Когда ты не молод и долгое время пишешь, понятно, что драйв, который был вначале, пропадает. Тем более, я непрофессиональный писатель, на гонорары с изданий прожить не могу. И я не беллетрист, не готов писать по роману в год ради гонораров. Я публикую то, что хочу, но это некоммерческая литература.
Мне показалось: писать, чтобы публиковаться — это неправильно. И я решил, что заведу такой проект в компьютере и буду его писать, не думая, куда он вырулит. Он объединен одной темой — истории. Не в академическом смысле, хотя я историк по профессии, это скорее рефлексия об истории в разных ее приложениях. И новая книжка — начало проекта. Я задумал писать отчасти как сюрреалисты – методом автоматического письма. И первый текст книги написан почти как поток сознания, стилистически он очень сильно отличается от того, что обычно пишу.

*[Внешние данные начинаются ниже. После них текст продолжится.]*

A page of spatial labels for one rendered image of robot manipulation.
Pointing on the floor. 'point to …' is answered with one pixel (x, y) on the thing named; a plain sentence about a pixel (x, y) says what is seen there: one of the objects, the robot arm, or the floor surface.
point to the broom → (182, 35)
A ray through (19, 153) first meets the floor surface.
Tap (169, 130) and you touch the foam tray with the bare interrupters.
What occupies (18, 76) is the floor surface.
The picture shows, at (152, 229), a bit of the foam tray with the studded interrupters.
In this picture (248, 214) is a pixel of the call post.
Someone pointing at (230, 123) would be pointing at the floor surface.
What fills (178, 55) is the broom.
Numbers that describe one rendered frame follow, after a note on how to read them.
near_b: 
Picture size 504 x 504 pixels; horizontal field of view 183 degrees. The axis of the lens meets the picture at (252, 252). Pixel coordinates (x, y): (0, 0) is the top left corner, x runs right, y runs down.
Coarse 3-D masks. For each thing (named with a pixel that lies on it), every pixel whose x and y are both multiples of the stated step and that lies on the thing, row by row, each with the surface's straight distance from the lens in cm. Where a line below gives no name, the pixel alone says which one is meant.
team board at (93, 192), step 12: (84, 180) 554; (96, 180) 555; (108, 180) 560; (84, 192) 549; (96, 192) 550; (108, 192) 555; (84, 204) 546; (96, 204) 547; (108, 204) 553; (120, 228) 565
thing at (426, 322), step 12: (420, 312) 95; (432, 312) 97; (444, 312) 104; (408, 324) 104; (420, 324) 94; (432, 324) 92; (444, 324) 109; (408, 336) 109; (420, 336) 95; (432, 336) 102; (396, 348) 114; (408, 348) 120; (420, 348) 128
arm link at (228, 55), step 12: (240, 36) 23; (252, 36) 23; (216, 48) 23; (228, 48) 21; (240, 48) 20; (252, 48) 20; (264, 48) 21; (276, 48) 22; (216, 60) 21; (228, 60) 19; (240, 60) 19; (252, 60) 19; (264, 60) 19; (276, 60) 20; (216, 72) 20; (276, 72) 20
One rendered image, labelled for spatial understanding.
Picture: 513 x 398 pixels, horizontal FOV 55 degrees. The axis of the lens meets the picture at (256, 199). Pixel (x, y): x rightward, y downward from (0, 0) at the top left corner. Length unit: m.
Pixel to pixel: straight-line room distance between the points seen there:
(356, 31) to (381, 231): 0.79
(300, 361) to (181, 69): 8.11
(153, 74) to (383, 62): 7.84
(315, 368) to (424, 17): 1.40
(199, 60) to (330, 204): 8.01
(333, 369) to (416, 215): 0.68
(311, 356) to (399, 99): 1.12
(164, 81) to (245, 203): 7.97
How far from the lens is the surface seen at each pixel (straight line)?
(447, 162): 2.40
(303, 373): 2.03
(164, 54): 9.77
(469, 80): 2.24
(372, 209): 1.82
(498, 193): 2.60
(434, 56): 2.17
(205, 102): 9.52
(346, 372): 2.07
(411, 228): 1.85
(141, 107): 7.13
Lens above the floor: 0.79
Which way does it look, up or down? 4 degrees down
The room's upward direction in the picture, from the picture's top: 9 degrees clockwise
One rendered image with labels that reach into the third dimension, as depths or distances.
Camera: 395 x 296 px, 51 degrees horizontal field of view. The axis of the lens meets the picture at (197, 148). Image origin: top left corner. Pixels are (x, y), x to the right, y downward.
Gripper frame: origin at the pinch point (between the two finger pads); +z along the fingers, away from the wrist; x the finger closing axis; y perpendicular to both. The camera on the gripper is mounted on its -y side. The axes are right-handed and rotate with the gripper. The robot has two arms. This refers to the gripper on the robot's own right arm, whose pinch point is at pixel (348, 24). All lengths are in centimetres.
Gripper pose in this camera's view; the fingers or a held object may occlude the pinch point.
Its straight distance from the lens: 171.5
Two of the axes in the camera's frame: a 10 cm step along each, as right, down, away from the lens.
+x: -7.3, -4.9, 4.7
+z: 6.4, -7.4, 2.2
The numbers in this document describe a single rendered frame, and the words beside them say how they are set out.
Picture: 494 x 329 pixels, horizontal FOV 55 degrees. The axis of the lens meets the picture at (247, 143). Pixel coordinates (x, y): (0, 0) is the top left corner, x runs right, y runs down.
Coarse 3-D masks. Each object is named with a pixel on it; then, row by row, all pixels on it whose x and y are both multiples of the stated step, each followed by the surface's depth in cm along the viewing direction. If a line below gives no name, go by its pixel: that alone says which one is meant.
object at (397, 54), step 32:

Вы говорили о том, что Кулдиге трудно найти идентичность. В Латвии у нас очень любят искать национальную идентичность, особенно в культурных проектах. Как вам кажется, у Латвии тоже есть проблема с самоопределением?

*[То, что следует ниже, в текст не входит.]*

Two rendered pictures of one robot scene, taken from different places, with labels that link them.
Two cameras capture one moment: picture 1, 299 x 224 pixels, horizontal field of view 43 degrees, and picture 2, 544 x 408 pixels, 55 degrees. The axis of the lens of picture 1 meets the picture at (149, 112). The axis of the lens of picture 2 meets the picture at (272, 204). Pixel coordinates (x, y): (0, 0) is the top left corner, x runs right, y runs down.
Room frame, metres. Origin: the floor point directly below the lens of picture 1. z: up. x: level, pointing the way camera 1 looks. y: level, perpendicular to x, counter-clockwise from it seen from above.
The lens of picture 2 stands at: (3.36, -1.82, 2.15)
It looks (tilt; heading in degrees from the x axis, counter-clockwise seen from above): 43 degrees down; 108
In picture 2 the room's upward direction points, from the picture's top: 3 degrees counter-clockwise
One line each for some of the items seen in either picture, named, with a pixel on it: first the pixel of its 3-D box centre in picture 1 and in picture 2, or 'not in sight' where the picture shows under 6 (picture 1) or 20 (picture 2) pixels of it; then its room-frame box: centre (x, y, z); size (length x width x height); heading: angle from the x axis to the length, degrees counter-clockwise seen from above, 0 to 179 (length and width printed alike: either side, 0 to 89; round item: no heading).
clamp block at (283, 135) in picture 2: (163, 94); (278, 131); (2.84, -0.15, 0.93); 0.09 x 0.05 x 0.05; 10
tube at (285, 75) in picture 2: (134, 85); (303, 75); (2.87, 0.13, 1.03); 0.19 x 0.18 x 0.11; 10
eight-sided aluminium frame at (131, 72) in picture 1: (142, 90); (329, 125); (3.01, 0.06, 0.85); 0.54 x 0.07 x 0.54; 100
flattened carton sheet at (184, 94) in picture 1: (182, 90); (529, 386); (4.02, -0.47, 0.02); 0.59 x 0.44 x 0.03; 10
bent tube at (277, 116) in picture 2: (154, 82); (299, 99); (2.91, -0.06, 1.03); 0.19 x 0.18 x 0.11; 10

Дьявол в деталях, я говорил об урбанистической идентичности. Что мы за город? И чтобы понять это, надо принять то, из чего он состоит. Также и в Питере еще много людей, для которых он до сих пор – державная культурная столица с Медным всадником. Хотя Питер на 2/3 состоит из спальных районов. Это нежелание принять и понять город очень сильно подводит горожан в культурном отношении. В моем родном Нижнем Новгороде ситуация обстоит еще хуже. Я делаю там несколько урбанистических проектов, и мы пытаемся Нижний Новгород отрефлексировать как город, а не как «Кремль на холме плюс две реки». Это огромный город пролетарский, научно-технический, имеющий мало отношения к историям про Кузьму Минина.

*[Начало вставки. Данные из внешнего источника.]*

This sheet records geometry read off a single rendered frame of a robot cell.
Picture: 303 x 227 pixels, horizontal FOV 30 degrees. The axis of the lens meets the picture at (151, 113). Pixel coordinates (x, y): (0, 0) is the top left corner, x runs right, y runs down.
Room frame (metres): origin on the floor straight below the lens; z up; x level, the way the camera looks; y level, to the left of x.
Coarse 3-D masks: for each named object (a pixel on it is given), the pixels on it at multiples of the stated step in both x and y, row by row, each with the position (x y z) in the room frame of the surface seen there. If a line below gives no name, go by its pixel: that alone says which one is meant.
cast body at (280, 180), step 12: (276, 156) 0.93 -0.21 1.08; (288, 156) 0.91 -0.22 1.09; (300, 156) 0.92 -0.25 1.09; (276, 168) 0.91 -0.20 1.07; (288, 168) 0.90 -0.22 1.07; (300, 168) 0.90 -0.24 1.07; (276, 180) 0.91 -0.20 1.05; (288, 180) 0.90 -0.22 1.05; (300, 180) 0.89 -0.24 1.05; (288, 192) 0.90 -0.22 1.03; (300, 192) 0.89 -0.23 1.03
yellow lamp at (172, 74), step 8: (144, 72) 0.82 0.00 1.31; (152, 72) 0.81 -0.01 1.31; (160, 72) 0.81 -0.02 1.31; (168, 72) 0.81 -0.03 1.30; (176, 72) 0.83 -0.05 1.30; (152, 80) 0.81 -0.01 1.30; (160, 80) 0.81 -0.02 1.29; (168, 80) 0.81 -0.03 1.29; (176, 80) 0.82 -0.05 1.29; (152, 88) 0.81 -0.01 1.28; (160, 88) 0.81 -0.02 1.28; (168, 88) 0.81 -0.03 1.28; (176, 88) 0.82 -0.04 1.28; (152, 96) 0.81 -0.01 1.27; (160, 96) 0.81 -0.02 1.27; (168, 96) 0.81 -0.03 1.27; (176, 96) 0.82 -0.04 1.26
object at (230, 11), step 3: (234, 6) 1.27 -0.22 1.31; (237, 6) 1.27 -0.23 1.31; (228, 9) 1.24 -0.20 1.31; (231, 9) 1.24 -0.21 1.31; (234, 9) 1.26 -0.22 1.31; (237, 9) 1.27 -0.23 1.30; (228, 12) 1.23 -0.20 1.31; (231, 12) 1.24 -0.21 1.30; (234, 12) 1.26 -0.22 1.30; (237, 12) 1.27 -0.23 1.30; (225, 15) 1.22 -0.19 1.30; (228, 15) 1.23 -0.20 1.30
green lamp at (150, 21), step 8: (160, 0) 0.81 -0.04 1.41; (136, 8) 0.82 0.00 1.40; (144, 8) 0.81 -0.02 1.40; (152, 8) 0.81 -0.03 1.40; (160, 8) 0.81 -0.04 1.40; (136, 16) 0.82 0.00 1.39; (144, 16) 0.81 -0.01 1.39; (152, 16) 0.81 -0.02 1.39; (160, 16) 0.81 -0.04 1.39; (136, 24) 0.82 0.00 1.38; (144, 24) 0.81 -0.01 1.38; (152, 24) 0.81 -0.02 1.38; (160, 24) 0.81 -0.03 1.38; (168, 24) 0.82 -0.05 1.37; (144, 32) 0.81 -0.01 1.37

Что касается "поисков национальной идентичности", я решительно против этого выражения. Национальная идентичность – это что, колечко, которое куда-то закатилось, а мы лазаем и его ищем? Традиция – это то, что конструируется из сегодня.
Сейчас в Европе и Америке много консервативных политических сил, которые говорят: "Мы - за следование традициям". Это чушь собачья! Никаких традиций объективно не существует, традиции это то, что сконструировано потом.
Какие "исконные крестьянские традиции" могут быть в 2018 году? Даже если они есть, они уже мало отношения имеют к действительным социальным обрядам и ритуалам даже XVIII века, не говоря уже про раньше. "Семейные ценности"? Семьи тогда были совсем другие вряд ли бы вы захотели жить в них сегодня. Это общее место антропологии; есть даже классический сборник статей 1983 года "Изобретение традиции" под редакцией Эрика Хобсбаума и Теренса Рейнджера.
Понятно, что аппелирование к традициям — это часто довольно грязная игра, к которой кому что хочется, тот то и подвязывает. Я не большой любитель советского, но если говорить о традициях, то годы советской власти из песни не выкинешь. Как и дома советские, в которых живет почти все население. И дороги, построенные в то время. И фабрики, и всю логистику и инфраструктуру страны.
Латвия даже пыталась предъявить России счет на несколько миллиардов за ущерб во время советской оккупации.
Если вы заявляете “Я за традицию”, это не значит, что это вы возьмете, а это нет. Это значит, что вы выступаете за все то, как оно сложилась к сему времени. И все эти разговоры о поисках идентичности… Каждый раз хочется держать бумажник, чтобы его не украли. Потому что это часто грязные трюки. Идентичность — это то, что мы, общество, сегодня конструируем, изобретаем, осознанно или нет.